Clearly a new etiquette has developed in the past months. Attending a lecture in bed is not considered a big issue. In large groups, teachers usually do not bother to check whether everybody has switched on a webcam and in breakout rooms students usually feel comfortable and will use their webcam, also in pajamas. What matters is that they pay attention and take notes, not where they sit. Sometimes students use the lecture to put up a face mask and keep the webcam off, also in breakout rooms and in our experience most fellow students will understand and accept the situation. At least, keeping a webcam off because one uses the lecture time for a face mask is far less annoying than putting the webcam on when students participate simultaneously in virtual breakout rooms and other activities in the real world room (the more so when they participate in those activities with their microphone open).

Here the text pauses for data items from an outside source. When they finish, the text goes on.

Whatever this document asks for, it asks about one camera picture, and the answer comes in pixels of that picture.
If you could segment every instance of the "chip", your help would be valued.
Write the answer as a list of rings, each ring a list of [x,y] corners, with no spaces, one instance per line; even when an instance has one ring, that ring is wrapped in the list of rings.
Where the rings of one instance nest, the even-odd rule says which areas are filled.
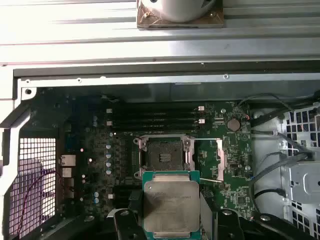
[[[238,196],[238,204],[245,204],[246,197],[245,196]]]

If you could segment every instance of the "gray metal plate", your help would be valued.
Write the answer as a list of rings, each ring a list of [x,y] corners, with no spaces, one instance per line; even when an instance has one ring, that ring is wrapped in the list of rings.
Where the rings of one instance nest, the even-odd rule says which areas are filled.
[[[144,185],[147,232],[196,232],[200,227],[199,184],[195,181],[148,181]]]

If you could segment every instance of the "cable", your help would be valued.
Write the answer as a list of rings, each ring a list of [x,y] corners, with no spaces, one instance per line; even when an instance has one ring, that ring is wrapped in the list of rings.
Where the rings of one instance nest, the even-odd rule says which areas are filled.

Teachers and students may hold different views on what is appropriate and a wise teacher takes this new etiquette into account. For example a drama teacher, giving an unexpected assignment to her students to enact a scene in front of the webcam, allowed them a five minute break to get properly dressed.

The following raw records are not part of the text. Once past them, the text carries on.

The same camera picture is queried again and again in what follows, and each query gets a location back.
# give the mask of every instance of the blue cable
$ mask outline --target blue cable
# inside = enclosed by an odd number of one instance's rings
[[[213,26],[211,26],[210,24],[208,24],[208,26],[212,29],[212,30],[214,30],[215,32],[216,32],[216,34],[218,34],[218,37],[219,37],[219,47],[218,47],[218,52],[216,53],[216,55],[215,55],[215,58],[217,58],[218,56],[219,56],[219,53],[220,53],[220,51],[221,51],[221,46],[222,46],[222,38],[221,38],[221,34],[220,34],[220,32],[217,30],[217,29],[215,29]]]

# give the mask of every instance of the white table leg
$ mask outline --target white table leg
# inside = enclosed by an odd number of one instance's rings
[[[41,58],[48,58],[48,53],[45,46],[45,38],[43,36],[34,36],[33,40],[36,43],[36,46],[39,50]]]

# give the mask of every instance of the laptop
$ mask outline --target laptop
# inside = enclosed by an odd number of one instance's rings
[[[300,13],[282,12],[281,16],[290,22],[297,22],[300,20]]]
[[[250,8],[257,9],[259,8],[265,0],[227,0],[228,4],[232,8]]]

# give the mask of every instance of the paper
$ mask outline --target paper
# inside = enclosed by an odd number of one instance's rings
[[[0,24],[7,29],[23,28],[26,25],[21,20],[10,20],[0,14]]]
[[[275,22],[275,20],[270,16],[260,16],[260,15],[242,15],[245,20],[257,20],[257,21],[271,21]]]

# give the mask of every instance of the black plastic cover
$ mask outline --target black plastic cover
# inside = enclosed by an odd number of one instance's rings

Not all teachers are so much at ease with the new circumstances as this drama teacher. We have also experienced that some teachers may become suspicious of students when the technique fails them. While Freek indeed once was taken by surprise by a student who somehow was drawing an image on screen when he was sharing a PowerPoint with his students, in general there is no need to fear of evil intentions. Teachers should be aware of the fact, though, that outsiders may watch the recordings as well, both when they are doing a fine job, or when they have an off-day and are struggling with the IT technology or the material. During lectures students maintain a parallel network of communication through WhatsApp messages commenting about that lecture, but in Freek’s experience staff do exactly the same during lectures or meetings and do not show more restraint than students in this respect.

Not only teachers, but of course also students are being watched and may evoke amused reactions from their peers. Anne once discovered a humming bluebottle next to her on the window, which had kept her awake for several nights. She attempted to beat the bluebottle, but had to smash several times, believing she was off camera. When she went back to her seat, she discovered the surprised faces of her peers who had seen her smashing frantically on the window, without understanding what was going on. 

Arguably the best reaction of teachers is to take their own blunders with a good sense of self-mockery. Teachers of Leiden University who compiled a film of bloopers could count on much praise from their students. Or at least should keep a resigned posture when a loud clock strikes twelve, the postman delivers a package, or the cat curls its tail in front of the screen.

Teachers may underestimate that attending lectures is very much a social activity, also when they are online. Friction between students and teachers in this respect become particularly clear when breakout rooms are used. Anne, for instance, encountered problems when in summer she was following a lecture on one laptop with two friends in a park in the sun, when suddenly they were sent to three breakout rooms. The teacher had not imagined they were sharing one laptop in the park and had planned to check participation of the students in the breakout rooms.

If we may end with one concrete recommendation to teachers: only use breakout rooms with a very concrete task to be completed in a set time. Just telling students “to discuss something” will not work, because then they seize the opportunity to catch up with the latest stories from their respective lives.

Anne Colombijn is student of Pedagogical Science and bachelor student Education. Freek Colombijn is Head of Department of VU anthropology.